Reality Defender's audio detection analyzes speech content using multiple models to identify signs of AI generation or manipulation. Each audio file receives a single overall judgement and score, produced by combining signals across models that ran on that content.
What's included in audio analysis
Audio detection includes signals from two individual models, combined by an ensemble:
rd-everest-aud (Advanced) — uses general-purpose embeddings to discriminate synthetic from authentic speech
rd-marconi-aud (Foundational) — uses embeddings extracted from an internal proprietary model trained to expose a variety of generative artifacts in synthetic speech
rd-slim-aud (Generalizable) — detects mismatches in style and linguistic patterns that are otherwise unique to real human speech
Both models contribute to a single rd-aud-ensemble score, which represents the combined assessment of manipulation likelihood for the file.
What you'll see in the API response
Each model returns its own result in the models[] array, including a status, finalScore, and predictionNumber. The top-level resultsSummary contains the overall verdict and aggregated score.
Models that are not applicable to a given media type (for example, video or image models on an audio file) will return "status": "NOT_APPLICABLE" with null score fields. This is expected behavior.
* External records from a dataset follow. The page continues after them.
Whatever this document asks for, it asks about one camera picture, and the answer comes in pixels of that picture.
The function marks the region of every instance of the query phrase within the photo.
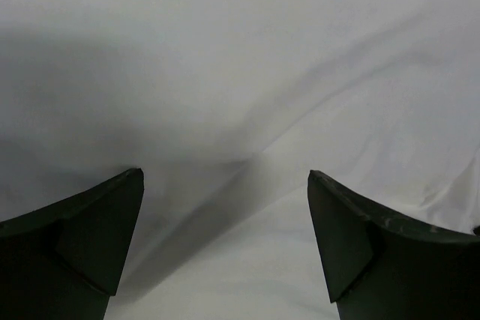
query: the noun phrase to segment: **dark green object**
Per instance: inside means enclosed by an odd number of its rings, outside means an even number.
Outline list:
[[[143,172],[131,169],[0,223],[0,319],[103,319],[142,197]]]
[[[308,200],[341,320],[479,320],[480,238],[414,220],[312,171]]]

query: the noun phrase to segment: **white fabric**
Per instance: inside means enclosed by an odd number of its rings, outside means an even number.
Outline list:
[[[480,223],[480,0],[0,5],[0,220],[146,173],[106,319],[336,319],[310,169]]]

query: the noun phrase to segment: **white sheet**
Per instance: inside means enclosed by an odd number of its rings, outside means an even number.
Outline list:
[[[0,5],[0,218],[146,173],[107,319],[336,319],[310,169],[480,223],[479,0]]]

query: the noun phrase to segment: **white cloth backdrop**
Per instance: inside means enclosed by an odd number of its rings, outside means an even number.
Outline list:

How to interpret audio model results
The two models use different approaches to detect synthetic speech. Divergence between them is expected — one model may detect manipulation that the other does not, depending on how the audio was generated. The ensemble accounts for this, combining both signals into a single calibrated score.
Audio models analyze content in 3-second segments, with an aggregation model producing the final decision for the full file. The score you receive reflects the aggregated assessment across the entire audio.
For most use cases, the overall audio judgement and score in resultsSummary should be used as the primary decision signal. Individual model results are available for debugging, auditing, or deeper investigation.